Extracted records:
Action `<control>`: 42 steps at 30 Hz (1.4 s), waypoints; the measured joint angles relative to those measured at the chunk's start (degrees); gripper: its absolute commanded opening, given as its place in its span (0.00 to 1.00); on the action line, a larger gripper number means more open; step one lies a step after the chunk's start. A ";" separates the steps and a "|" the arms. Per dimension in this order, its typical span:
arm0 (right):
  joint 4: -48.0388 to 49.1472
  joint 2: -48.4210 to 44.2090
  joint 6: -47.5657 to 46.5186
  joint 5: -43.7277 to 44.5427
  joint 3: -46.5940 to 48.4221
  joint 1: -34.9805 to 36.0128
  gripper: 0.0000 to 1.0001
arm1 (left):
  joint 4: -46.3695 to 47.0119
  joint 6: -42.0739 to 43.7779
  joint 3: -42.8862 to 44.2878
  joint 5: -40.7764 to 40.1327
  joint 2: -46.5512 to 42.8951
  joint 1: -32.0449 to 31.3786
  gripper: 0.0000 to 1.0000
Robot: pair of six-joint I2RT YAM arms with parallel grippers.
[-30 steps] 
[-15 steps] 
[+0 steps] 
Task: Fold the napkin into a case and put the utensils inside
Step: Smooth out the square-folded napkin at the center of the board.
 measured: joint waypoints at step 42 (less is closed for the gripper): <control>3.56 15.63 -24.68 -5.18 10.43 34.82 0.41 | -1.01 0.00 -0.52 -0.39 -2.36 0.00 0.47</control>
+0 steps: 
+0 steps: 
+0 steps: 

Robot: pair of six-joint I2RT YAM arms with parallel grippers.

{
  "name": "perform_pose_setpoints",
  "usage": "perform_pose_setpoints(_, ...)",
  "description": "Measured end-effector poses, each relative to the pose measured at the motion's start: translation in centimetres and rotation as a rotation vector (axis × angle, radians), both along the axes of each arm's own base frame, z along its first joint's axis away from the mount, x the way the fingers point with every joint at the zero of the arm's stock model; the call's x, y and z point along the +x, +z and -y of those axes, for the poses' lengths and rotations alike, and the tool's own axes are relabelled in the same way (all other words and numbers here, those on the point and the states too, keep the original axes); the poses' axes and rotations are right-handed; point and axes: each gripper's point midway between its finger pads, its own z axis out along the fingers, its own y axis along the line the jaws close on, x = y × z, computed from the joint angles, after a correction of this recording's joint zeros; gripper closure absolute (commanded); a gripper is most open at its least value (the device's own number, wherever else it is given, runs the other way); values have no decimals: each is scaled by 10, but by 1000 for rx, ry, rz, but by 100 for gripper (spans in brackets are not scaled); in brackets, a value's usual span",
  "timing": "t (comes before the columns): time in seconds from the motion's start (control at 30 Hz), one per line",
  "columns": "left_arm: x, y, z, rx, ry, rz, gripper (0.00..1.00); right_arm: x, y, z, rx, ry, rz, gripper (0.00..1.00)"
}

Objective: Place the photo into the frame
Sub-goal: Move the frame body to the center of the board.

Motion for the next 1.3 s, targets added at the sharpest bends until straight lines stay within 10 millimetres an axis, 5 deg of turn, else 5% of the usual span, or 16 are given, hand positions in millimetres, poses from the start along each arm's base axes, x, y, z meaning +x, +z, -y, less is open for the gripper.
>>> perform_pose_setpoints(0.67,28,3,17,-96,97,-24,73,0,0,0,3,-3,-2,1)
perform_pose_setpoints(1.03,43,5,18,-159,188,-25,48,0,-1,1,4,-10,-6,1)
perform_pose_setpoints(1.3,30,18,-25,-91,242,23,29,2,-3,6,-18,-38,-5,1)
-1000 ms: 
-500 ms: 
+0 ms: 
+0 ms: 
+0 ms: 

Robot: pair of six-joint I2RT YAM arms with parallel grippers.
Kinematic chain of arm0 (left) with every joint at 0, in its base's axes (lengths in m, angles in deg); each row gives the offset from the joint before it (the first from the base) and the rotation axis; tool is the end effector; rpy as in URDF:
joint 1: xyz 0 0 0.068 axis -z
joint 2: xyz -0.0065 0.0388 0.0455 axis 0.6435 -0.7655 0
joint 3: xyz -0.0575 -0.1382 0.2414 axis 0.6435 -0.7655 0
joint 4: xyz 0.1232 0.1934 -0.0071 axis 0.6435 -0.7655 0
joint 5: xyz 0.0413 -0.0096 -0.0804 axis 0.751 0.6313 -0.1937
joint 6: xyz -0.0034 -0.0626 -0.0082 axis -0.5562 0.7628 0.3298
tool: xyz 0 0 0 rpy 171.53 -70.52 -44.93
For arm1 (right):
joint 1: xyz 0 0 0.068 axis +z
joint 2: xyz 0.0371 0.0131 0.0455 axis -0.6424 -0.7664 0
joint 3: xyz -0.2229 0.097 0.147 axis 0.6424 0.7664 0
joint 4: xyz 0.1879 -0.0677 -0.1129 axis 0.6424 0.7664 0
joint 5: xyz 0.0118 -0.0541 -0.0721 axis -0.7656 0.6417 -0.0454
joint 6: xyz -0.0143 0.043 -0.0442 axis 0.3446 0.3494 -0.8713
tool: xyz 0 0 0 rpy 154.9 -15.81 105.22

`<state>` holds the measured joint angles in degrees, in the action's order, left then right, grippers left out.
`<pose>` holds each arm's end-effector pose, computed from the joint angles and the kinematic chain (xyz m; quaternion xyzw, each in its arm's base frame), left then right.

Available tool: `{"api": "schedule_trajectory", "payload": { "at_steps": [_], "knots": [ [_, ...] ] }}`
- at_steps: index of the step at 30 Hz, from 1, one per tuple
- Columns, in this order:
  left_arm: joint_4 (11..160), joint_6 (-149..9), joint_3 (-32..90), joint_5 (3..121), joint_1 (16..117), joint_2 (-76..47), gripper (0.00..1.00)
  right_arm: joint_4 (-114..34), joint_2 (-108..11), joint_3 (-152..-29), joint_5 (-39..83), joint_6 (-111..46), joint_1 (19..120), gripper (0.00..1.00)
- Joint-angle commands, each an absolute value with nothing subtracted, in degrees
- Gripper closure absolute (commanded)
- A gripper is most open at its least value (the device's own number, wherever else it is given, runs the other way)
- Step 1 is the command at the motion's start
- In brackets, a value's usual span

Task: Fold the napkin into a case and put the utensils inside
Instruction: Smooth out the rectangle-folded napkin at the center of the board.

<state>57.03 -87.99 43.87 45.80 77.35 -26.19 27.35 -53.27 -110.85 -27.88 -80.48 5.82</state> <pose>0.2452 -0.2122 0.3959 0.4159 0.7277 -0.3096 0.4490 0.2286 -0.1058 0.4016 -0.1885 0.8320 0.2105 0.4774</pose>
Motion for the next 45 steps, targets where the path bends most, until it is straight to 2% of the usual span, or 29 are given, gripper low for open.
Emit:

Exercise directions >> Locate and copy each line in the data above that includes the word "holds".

Solution >>
`<state>` holds the measured joint angles in degrees, in the action's order, left then right, grippers left out.
`<pose>` holds each arm's end-effector pose, computed from the joint angles and the kinematic chain (xyz m; quaternion xyzw, each in its arm's base frame), left then right.

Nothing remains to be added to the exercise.